Many studies have been carried out by researchers since the availability of satellite data products by Landsat 7 enhanced thematic Mapper Plus launched in 1999, however after the launch of Landsat_8 having sensor Operational Land Imager (OLI) the results are clearer with imageries of good resolution. Landsat 8 has several sensors on its platform to collect different wavelengths of electromagnetic radiations. These radiations are invisible like infrared, Ultraviolet, and Microwave. When satellite imageries are made these invisible radiations are assigned a visible colour. Landsat_8 optical land Imager has a thermal infrared sensor and it collects terrestrial dataset of moderate resolution with 16 days temporal period. Similarly, the satellite of other data set, Aster is operational since 2000. It provides high-resolution data in 14 different bands of the electromagnetic spectrum. The image resolution of ASTER GDEM data ranges from 15 meters to 90 meters but we acquired ASTER GDEM of 30-meter resolution. Data from this source is used to generate elevation maps and the attributes, which are used for further analysis. The dataset from Landsat and ASTER was acquired in the year 2018 as the most recent data. In-situ ground data of water wells (2007 to 2017) has been obtained from WAPDA to analyse the temporal changes that occurred in the study area.
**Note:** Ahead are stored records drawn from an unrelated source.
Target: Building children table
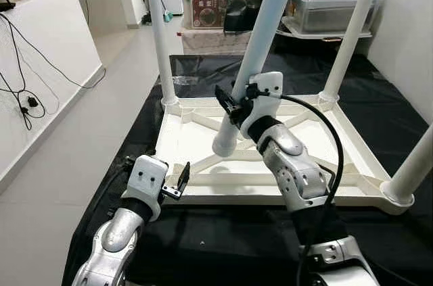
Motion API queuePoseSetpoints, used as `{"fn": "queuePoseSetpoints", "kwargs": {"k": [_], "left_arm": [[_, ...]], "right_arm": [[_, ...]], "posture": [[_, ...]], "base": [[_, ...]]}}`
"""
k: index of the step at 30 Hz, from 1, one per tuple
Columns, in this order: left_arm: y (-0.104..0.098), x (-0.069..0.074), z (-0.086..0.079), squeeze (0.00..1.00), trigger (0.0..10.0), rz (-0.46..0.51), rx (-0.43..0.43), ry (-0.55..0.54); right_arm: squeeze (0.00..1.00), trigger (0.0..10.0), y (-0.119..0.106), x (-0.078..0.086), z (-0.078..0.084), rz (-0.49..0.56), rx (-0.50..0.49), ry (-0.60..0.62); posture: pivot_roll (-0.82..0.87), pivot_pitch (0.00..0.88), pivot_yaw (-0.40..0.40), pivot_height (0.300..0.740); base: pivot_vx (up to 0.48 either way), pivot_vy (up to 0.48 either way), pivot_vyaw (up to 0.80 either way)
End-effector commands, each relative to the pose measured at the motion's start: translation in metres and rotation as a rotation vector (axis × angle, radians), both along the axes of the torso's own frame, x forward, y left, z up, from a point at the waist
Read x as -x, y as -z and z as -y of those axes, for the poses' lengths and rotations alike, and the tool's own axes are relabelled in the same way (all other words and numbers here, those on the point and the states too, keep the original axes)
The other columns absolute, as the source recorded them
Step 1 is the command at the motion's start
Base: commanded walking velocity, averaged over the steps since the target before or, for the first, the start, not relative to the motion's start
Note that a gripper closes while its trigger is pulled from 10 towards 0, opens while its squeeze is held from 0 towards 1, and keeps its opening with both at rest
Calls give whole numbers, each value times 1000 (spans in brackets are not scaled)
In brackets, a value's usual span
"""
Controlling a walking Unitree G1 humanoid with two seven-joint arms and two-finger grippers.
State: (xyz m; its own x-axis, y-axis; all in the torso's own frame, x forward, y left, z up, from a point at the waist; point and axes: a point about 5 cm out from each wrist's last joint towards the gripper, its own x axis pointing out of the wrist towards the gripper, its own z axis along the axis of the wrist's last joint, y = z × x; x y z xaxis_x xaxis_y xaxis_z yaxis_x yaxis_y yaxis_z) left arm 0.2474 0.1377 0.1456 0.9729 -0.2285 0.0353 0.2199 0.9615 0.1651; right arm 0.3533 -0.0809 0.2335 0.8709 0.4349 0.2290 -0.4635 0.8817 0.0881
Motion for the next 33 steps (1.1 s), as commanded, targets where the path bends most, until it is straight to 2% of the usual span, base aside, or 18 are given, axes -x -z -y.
{"fn": "queuePoseSetpoints", "kwargs": {"k": [1,5,7,10,14,23,33], "left_arm": [[0,4,-2,0,10000,-5,-1,-39],[-2,9,1,0,10000,7,17,-50],[-4,17,5,0,10000,1,88,-76],[-3,23,8,0,10000,-7,113,-83],[-2,31,14,0,10000,-19,152,-106],[0,34,17,0,10000,-26,147,-125],[-6,29,10,0,10000,-15,164,-166]], "right_arm": [[0,10000,-6,1,1,57,-32,-23],[0,10000,-4,4,2,89,-27,-49],[0,10000,-4,6,0,91,-56,-70],[0,10000,-4,8,-1,96,-72,-77],[0,10000,-5,9,-3,99,-82,-91],[0,10000,-3,8,-4,100,-83,-93],[0,10000,-2,6,-3,72,-120,-80]], "posture": [[45,0,13,740],[44,0,9,740],[44,0,9,740],[44,0,9,740],[49,0,0,740],[48,0,-4,740],[47,0,-4,740]], "base": [[0,0,0],[0,0,0],[0,0,0],[0,0,0],[0,0,619],[0,0,800],[0,0,0]]}}
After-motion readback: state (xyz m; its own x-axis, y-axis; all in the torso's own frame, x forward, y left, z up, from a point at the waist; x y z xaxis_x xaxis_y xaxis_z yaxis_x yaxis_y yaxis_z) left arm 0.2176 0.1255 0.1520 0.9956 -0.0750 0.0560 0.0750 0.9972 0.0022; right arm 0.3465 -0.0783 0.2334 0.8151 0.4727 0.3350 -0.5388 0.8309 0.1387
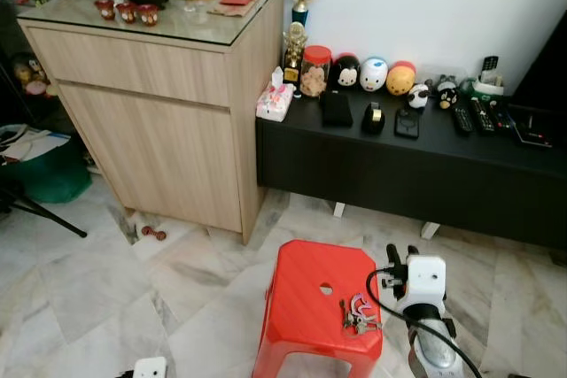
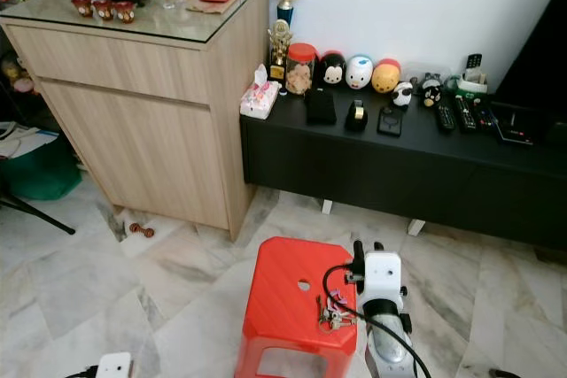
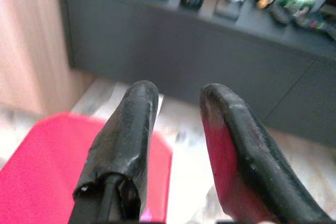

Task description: Hang keys on a hook

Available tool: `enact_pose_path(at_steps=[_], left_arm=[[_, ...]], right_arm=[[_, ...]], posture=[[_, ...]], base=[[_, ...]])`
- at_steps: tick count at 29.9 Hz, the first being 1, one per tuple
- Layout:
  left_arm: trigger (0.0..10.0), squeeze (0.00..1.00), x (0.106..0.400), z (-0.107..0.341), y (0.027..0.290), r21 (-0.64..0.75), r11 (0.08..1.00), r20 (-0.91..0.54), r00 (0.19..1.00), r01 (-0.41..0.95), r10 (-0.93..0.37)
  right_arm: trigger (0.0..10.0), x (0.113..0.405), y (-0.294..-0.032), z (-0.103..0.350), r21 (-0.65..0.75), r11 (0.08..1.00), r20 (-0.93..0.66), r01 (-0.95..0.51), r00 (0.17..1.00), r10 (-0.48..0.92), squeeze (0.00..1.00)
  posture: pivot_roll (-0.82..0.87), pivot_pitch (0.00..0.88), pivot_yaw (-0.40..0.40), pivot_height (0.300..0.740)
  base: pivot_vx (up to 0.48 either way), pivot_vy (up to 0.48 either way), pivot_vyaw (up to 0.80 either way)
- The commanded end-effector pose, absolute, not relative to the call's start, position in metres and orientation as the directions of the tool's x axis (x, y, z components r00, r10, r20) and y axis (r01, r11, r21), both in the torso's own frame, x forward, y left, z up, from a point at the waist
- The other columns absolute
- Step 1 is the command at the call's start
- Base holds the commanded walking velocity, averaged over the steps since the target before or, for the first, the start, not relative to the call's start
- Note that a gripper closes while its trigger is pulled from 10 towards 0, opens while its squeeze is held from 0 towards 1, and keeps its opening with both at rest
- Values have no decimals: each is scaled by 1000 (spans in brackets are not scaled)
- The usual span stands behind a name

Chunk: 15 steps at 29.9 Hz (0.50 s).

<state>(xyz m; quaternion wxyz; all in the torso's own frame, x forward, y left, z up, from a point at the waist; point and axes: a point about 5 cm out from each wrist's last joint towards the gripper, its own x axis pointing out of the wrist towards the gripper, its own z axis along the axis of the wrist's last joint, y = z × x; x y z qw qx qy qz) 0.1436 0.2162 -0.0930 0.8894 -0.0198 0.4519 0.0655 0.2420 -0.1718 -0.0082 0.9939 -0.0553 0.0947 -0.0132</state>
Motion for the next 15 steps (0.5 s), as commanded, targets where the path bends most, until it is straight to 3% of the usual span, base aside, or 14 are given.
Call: enact_pose_path(at_steps=[1,11,15], left_arm=[[10000,0,140,-95,216,33,991,-816,568,-130,102],[10000,0,136,-94,227,45,990,-823,557,-131,111],[10000,0,135,-93,230,48,990,-822,557,-136,117]], right_arm=[[10000,239,-173,-13,-114,993,-214,26,975,-50,0],[10000,239,-169,-16,-102,995,-245,20,968,-45,0],[10000,240,-169,-18,-99,995,-266,22,963,-48,0]], posture=[[-24,0,-80,740],[-30,0,-66,740],[-8,0,-69,721]], base=[[0,0,0],[0,0,0],[0,0,0]])
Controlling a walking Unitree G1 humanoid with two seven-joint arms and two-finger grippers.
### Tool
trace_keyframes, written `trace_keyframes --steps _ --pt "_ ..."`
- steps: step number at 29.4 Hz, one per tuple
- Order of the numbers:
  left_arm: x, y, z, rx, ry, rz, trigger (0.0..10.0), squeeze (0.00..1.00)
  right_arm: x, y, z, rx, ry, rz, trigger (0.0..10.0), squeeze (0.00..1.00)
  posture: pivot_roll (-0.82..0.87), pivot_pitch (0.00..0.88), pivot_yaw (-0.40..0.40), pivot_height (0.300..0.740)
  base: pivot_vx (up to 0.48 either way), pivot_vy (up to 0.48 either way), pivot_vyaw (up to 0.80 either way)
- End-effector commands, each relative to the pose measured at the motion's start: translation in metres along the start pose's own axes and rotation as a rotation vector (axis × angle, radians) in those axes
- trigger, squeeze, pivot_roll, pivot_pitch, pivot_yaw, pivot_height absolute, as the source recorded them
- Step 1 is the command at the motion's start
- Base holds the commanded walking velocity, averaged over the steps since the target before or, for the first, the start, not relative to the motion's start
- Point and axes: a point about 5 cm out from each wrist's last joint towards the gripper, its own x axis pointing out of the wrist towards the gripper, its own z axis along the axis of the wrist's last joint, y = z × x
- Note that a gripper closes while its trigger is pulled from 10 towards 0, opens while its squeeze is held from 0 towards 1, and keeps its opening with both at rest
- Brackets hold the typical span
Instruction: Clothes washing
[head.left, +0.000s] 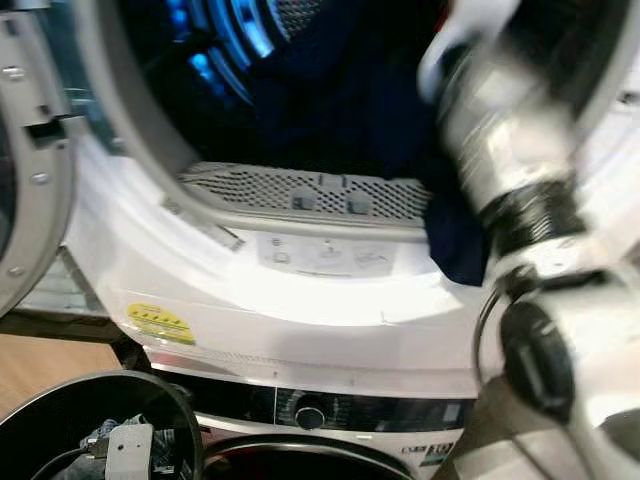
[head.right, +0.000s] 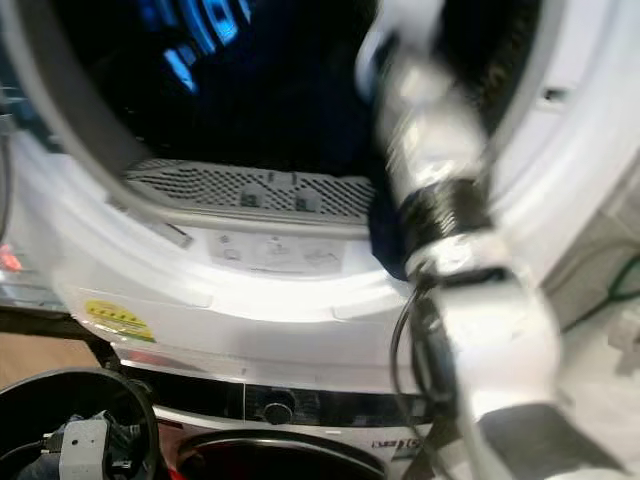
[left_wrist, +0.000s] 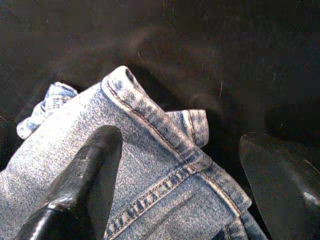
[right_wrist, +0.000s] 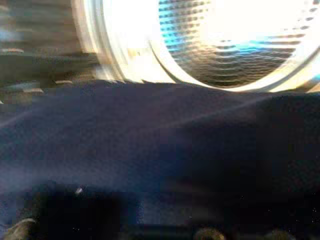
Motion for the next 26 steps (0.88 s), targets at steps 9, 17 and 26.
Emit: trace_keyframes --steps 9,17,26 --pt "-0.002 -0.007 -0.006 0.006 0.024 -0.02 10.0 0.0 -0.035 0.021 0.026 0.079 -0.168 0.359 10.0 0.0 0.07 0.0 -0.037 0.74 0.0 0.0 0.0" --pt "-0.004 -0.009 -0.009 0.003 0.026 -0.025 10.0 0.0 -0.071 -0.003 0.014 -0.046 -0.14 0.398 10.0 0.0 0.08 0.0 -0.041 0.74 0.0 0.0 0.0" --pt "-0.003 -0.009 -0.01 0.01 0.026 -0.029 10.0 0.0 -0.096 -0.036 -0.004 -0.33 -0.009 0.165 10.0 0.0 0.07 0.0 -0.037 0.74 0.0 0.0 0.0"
The thematic layer of structural element Lineaments which is generated from DEM data has been used for the experiment. The structural influence on recharge is evaluated against the lithological influence and ground data is used for the validation of the experiment.

The acquired satellite images have digital value (DN) information in their pixels, and these images have been pre-processed before being analysed. Landsat 8 images are used with multi-spectral bands with 16-bit resolution, and its metadata (MTL) contains product information such as cloud cover, solar height, and reflectivity for each band. The radiometric rescaling factor has been used to convert the image DN value into reflectivity. This process enhanced the imagery by the top of the atmosphere (TOA) reflectance correction. QGIS Desktop version 2.18.19 was used to convert the imagery from DN to reflectance bands.

In this study, we perform pre-processing of raw data taken in the form of imagery and identify/generate different map layers using PCA and classifications. These thematic map layers are further indexed via assigning weights as a separate overlay where lithology has assigned the highest priority. These map layers along with weighted index are further used for evaluation and classification of artificial recharge sites which are further validated against ground data. And cross-tested against the lineament’s high weightage recharge by comparison of correlations of both tests with ground data. Principal Component Analysis (PCA) is an image enhancement technique that processed the multiband data sets to compress the information from original bands to fewer bands. [26] discussed that Near Infrared, Shortwave Infrared, and Middle Infrared composite provides good visual information for interpretation of what. In this study, PCA is applied to six bands 1, 2, 3, 4, 5, and 7. However, only band one has been used in all three RGB Composite Image bands to do lineament extraction.

QGIS 2.18.19, Rockworks, MODFLOW Flex-2005, and Microsoft Excel-2010 have been used for data preparation and its analysis. QGIS is widely used during the analysis, after corrections applied to data all the thematic layers were prepared using QGIS and their overlay as well. “Rockworks” was used to extract the alignment direction of linear structures and their density direction which is represented by the rose diagram given below. MODFLOW Flex has been used for regression analysis of ground data to create a stochastic surface based on actual data so that points of unknown values in the study area are generated from the points of known values.

3.2. Lithology

Sandstone and conglomerates are considered as a material having high absorption of water because they have large particle size and coarse texture; their pore spaces are wider than other rock material, one-fourth of the percentage has been assigned to lithology [27].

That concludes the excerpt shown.